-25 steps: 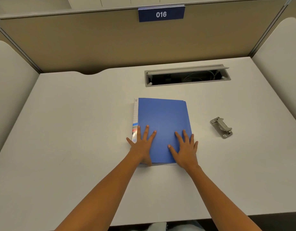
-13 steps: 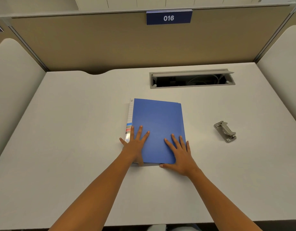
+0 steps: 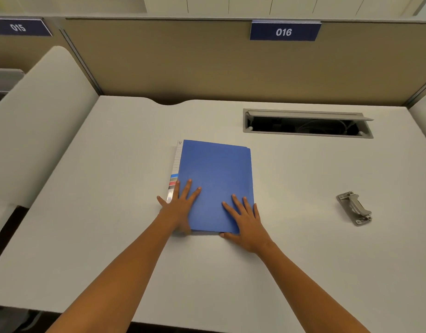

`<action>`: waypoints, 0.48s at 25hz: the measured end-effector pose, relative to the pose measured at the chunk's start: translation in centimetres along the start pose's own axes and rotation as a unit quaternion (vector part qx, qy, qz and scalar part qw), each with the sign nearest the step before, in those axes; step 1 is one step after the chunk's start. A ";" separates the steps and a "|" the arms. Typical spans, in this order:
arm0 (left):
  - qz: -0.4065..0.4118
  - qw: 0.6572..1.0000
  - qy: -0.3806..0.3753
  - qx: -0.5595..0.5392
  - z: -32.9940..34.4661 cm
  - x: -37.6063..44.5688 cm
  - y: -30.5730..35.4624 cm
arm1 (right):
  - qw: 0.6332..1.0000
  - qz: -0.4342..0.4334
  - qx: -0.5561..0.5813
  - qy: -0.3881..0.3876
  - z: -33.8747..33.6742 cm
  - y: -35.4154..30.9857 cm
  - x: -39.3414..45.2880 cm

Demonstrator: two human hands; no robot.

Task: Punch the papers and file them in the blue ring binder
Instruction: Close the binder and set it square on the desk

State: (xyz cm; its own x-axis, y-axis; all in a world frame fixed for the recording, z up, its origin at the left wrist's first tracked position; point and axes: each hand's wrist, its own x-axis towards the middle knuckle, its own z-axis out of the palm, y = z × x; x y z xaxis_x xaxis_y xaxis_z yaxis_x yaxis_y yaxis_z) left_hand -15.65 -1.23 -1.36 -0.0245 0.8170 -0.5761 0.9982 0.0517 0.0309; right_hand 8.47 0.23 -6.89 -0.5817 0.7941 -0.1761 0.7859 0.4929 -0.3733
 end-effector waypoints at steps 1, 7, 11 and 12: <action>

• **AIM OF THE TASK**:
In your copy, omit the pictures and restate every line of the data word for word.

• **TASK RESULT**:
-25 steps: 
-13 steps: 
+0 steps: 

`<action>`: waypoints, 0.48s at 25hz: the measured end-effector pose, relative to the pose measured at the chunk's start: translation in centimetres along the start pose's own axes and rotation as a unit quaternion (vector part qx, qy, qz and scalar part qw), each with the sign nearest the step before, in those axes; step 1 is one step after the chunk's start. A ";" separates the steps and a "|" the arms. Typical spans, in this order:
arm0 (left):
  - qz: -0.4065..0.4118
  - qw: 0.6572..1.0000
  - qy: -0.3806..0.3753
  - qx: -0.5595..0.5392
  - z: -32.9940..34.4661 cm
  - x: -37.6063..44.5688 cm
  - y: -30.5730..35.4624 cm
arm1 (right):
  - qw: 0.6332..1.0000
  - qz: -0.4342..0.4334
  - qx: -0.5561..0.5813
  - qy: -0.3881..0.3876
  - z: -33.8747..33.6742 cm
  - y: -35.4154..30.9857 cm
  - x: -39.3414..45.2880 cm

Demonstrator: two human hands; no robot.

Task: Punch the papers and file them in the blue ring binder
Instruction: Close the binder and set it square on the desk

State: (xyz cm; its own x-axis, y-axis; all in a world frame fixed for the recording, z up, its origin at the left wrist's first tracked position; point and axes: each hand's wrist, its own x-axis towards the middle knuckle, its own z-axis out of the palm, y = z × x; x y z xaxis_x xaxis_y xaxis_z yaxis_x yaxis_y yaxis_z) left_hand -15.65 -1.23 -1.36 -0.0245 0.8170 -0.5761 0.9982 0.0517 0.0309; right_hand 8.47 0.23 -6.89 -0.5817 0.7941 -0.1761 0.7859 0.4929 -0.3733
 end-effector waypoints at steps 1, 7, 11 and 12: <action>

Nothing more belongs to this answer.